Let's Get Virtual
The concept of "virtual" has been gaining momentum in recent years, with "virtual reality" becoming more commonplace in gaming and the like. But actually, the term "virtual" has been around in the programming world for a lot longer. Except here, I'm talking about "virtual environments" rather than "virtual reality".
What is a Virtual Environment?
I don't know if you've ever Googled this (maybe you have and that's how you got here?) but across the internet there are lots of "definitions" of virtual environments that actually are more descriptions of what a virtual environment does or what it's useful for, rather than what is actually is. So here's my attempt at a definition:
A virtual environment is a tool that allows a user to create and control an isolated computing set up for a project, which can be replicated by others.
It turns out, it was really quite difficult for me to come up with that definition without using the word "environment".
Why do you need a Virtual Environment?
The way I think of a virtual environment is more physically: it's like a room where you do the programming for your project and all the resources you need are in that room. You can add whatever libraries you need to the room that your code relies on (i.e. your dependencies can be added to the virtual environment) and you might have the same resources as in the room next to you where you are doing a different project. It might be that the resources are exactly the same or maybe they're different versions? It doesn't matter because you don't share resources across the rooms.
So, to put this back into code terms...as you would typically create a new environment for each project you may have, you might install the same libraries into each one. However, a virtual environment is isolated, so if for one project you've been working with pandas 1.2.4 and then on a new project you're working with a team using pandas 2.0.3 then you can use both on one machine without any conflicts.
requirements.txt
You may have joined a project or cloned a GitHub repo and been stumped by the amount of libraries that you need. Perhaps, you've tried to install each dependency one by one and something still isn't right. Or maybe it's the opposite and you have already downloaded everything you need, and you need to send those exact dependencies to someone else.
This is where a requirements.txt file comes in. It's just a simple text file with a dependency (i.e. library name, maybe a version number) on each line. You can write one manually by creating a txt file and writing what you want in it (you don't need to put a version number, but it's helpful to do so to make sure you're always using the same one) or you can get a list of them from the terminal once you've installed them using the following code:
pip freeze
You can then copy the output to a requirements.txt file or you can do this in one step:
pip freeze > requirements.txt
If you've already got a requirements.txt file and you're wanting to install all of those requirements, you can use:
pip install -r requirements.txt
NB these code snippets assume the requirements.txt file is in the root of your file structure, which is the standard.
This is a great way to make sure that everyone has all the required dependencies installed, without missing any, and that they are all the same version.

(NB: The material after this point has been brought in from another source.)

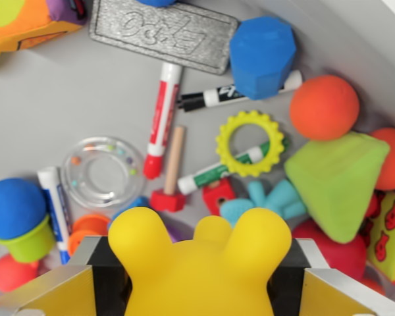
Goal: Pick an object from the bin
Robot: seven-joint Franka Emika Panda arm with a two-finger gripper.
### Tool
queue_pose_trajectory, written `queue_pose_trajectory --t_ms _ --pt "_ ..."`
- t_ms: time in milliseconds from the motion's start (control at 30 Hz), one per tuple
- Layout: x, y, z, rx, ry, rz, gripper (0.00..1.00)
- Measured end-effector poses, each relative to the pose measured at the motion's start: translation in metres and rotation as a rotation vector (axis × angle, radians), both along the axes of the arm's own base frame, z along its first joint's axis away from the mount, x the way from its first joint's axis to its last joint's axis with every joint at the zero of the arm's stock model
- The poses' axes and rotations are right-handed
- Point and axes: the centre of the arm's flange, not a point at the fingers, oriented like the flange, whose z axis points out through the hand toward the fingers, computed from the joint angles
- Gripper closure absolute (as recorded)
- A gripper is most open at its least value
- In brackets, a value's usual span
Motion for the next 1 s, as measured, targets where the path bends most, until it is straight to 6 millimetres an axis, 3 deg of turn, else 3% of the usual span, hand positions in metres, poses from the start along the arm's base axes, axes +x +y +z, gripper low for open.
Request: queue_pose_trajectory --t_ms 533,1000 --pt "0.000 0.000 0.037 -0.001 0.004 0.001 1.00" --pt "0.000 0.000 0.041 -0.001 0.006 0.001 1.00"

How do I get a Virtual Environment?
Well, you get them by creating them. Working in Python, I find there are two main libraries to create your virtual environment with: venv and conda. Both are set up a little differently (check out the links to see how), but all in all they very much do the same thing as far as most of us will experience. Some key differences to note though: venv is a native python library, whereas Conda is it's own distribution which includes python as part of install. Conda can be used for other programming languages - not just python. I have to say, the main thing that catches me out is that the virtual environments are stored in different locations by default..handy to know when you're trying to find them!

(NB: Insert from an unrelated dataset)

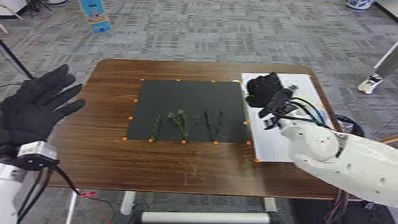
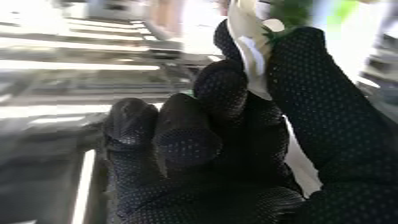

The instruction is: Arrange flowers

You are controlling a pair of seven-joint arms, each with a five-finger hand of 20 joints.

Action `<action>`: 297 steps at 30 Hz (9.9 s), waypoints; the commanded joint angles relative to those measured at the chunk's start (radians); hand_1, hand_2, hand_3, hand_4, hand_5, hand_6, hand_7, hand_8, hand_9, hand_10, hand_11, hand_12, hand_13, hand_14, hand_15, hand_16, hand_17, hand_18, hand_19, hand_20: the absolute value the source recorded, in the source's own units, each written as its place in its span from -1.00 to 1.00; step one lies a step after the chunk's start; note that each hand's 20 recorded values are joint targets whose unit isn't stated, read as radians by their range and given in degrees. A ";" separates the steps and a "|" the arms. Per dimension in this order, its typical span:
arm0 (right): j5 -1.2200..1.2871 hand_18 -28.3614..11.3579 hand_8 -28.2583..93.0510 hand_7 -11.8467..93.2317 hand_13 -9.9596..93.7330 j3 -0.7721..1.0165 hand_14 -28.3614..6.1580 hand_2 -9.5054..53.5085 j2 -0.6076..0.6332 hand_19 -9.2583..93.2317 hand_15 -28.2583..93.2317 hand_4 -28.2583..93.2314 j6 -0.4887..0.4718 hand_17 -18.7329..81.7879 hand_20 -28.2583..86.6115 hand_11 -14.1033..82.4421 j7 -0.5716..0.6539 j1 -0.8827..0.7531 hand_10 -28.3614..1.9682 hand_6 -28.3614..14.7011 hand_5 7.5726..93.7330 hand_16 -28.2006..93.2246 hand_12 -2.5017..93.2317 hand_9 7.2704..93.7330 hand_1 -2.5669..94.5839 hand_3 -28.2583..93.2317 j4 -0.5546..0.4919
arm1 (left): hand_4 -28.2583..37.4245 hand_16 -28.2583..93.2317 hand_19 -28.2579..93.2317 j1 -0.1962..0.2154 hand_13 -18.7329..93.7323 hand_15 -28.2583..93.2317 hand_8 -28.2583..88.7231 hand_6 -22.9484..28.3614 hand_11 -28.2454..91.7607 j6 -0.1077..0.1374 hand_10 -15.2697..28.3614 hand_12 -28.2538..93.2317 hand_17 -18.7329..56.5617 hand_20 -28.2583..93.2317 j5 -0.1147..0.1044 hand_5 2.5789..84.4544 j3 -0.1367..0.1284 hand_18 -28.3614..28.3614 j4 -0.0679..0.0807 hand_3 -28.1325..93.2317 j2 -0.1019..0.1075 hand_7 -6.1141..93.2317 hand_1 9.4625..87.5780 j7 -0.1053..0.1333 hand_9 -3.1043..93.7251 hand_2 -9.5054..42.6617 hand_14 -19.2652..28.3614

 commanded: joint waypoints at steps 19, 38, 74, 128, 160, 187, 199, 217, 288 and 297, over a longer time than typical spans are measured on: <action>0.004 -0.65 -0.50 0.06 0.51 -0.226 0.15 -1.00 -0.570 0.94 0.81 -1.00 -0.092 0.08 0.45 0.19 -0.004 0.174 0.35 0.42 0.58 0.23 0.38 0.59 0.11 0.74 0.072 | -1.00 -0.46 0.14 -0.255 -0.32 -0.26 -0.65 -0.01 -0.32 -0.053 0.21 -0.26 -0.83 -0.41 0.041 -0.40 0.065 0.79 0.078 0.59 0.230 -0.58 -0.70 -0.053 -0.44 -0.88 0.37; -0.033 -0.62 -0.56 0.03 0.49 -0.355 0.17 -1.00 -0.745 0.92 0.81 -1.00 0.017 0.05 0.46 0.15 0.106 0.251 0.34 0.46 0.60 0.24 0.39 0.59 0.12 0.71 0.275 | -1.00 -0.46 0.14 -0.432 -0.32 -0.26 -0.65 -0.01 -0.32 -0.056 0.21 -0.26 -0.83 -0.41 0.063 -0.40 0.247 0.79 0.122 0.60 0.231 -0.58 -0.70 -0.009 -0.44 -0.88 0.37; -0.055 -0.61 -0.56 -0.15 0.38 -0.368 0.14 -1.00 -0.807 0.88 0.82 -1.00 -0.042 -0.02 0.49 0.22 0.224 0.212 0.37 0.45 0.35 0.26 0.30 0.38 0.00 0.66 0.344 | -1.00 -0.46 0.14 -0.580 -0.31 -0.26 -0.65 -0.01 -0.32 -0.091 0.21 -0.27 -0.82 -0.42 0.056 -0.38 0.382 0.79 0.176 0.60 0.234 -0.58 -0.70 -0.041 -0.43 -0.88 0.38; 0.031 -0.78 -0.78 -0.43 0.58 -0.077 -0.04 0.48 -0.673 1.00 0.99 -0.74 -0.567 0.10 0.67 0.79 -0.181 0.058 0.14 0.64 0.02 0.18 -0.14 0.58 -0.49 0.98 0.165 | -1.00 -0.46 0.14 -0.375 -0.31 -0.26 -0.65 -0.02 -0.32 -0.063 0.21 -0.26 -0.82 -0.41 0.035 -0.39 0.226 0.79 0.118 0.60 0.179 -0.58 -0.70 -0.007 -0.43 -0.87 0.38; 0.050 -0.80 -0.78 -0.42 0.62 -0.092 -0.01 0.32 -0.640 1.00 0.99 -0.76 -0.534 0.14 0.68 0.79 -0.126 0.096 0.14 0.63 0.01 0.16 -0.16 0.62 -0.49 0.99 0.153 | -1.00 -0.46 0.14 -0.359 -0.32 -0.26 -0.65 -0.02 -0.31 -0.062 0.21 -0.26 -0.83 -0.41 0.036 -0.40 0.216 0.79 0.115 0.60 0.173 -0.57 -0.70 -0.010 -0.43 -0.85 0.37; -0.098 -0.70 -0.73 -0.41 0.35 0.624 0.05 -1.00 0.053 0.87 0.85 -1.00 -0.093 -0.05 0.49 -0.17 0.348 -0.486 0.12 0.29 -0.06 0.08 -0.47 0.13 -0.15 0.55 0.024 | -1.00 -0.47 0.15 -0.069 -0.30 -0.25 -0.65 -0.04 -0.31 -0.010 0.21 -0.27 -0.82 -0.41 0.046 -0.36 0.110 0.79 0.019 0.61 -0.008 -0.57 -0.70 -0.002 -0.42 -0.87 0.37; -0.058 -0.72 -0.72 -0.43 0.35 0.822 0.04 -1.00 0.110 0.86 0.87 -1.00 -0.150 -0.06 0.50 -0.31 0.319 -0.724 0.17 0.25 -0.06 0.04 -0.52 0.13 -0.04 0.40 -0.084 | -1.00 -0.47 0.15 -0.076 -0.30 -0.25 -0.65 -0.03 -0.30 -0.007 0.21 -0.27 -0.82 -0.41 0.043 -0.37 0.120 0.79 0.026 0.60 -0.003 -0.58 -0.71 -0.012 -0.42 -0.87 0.37; 0.037 -0.74 -0.74 -0.40 0.37 0.881 0.03 -1.00 0.122 0.86 0.88 -1.00 -0.297 -0.06 0.51 -0.30 0.258 -0.793 0.30 0.33 0.08 0.04 -0.54 0.24 0.09 0.20 -0.101 | -1.00 -0.47 0.14 -0.060 -0.30 -0.25 -0.66 -0.03 -0.30 0.002 0.21 -0.27 -0.82 -0.41 0.041 -0.37 0.115 0.79 0.022 0.59 -0.006 -0.57 -0.70 -0.016 -0.42 -0.85 0.37; 0.153 -0.59 -0.52 0.04 0.62 -0.253 0.39 -1.00 -0.582 1.00 0.90 -1.00 -0.096 0.18 0.53 -0.34 -0.137 0.332 0.64 0.50 0.56 0.18 0.11 0.81 0.16 0.81 0.227 | -1.00 -0.47 0.17 -0.174 -0.29 -0.21 -0.66 -0.01 -0.29 0.092 0.21 -0.27 -0.80 -0.40 0.040 -0.35 0.112 0.80 0.041 0.62 0.149 -0.56 -0.71 0.061 -0.40 -0.84 0.37; 0.142 -0.58 -0.54 0.03 0.63 -0.331 0.39 -1.00 -0.663 1.00 0.90 -1.00 -0.058 0.19 0.53 -0.36 -0.112 0.354 0.62 0.51 0.57 0.18 0.10 0.83 0.17 0.79 0.328 | -1.00 -0.48 0.17 -0.222 -0.29 -0.20 -0.66 -0.01 -0.29 0.054 0.21 -0.28 -0.80 -0.40 0.040 -0.34 0.145 0.79 0.051 0.62 0.173 -0.56 -0.71 0.060 -0.40 -0.84 0.37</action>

Personally, I prefer to use conda as I find it easier to manage - maybe because that's what I got working first and then stuck with it. The commands are slightly different so mixing up which virtual environments you use might be a bit tricky if you're anything like me. There's no right or wrong, try them both and see which you prefer!
As a habit, I would recommend using a virtual environment (venv or conda) for any project you start up. Errors due to dependencies being unexpected can lead to a lot of lost time as they can be tough to find, especially when you think you have them! Virtual environments also help to avoid any conflicts between projects.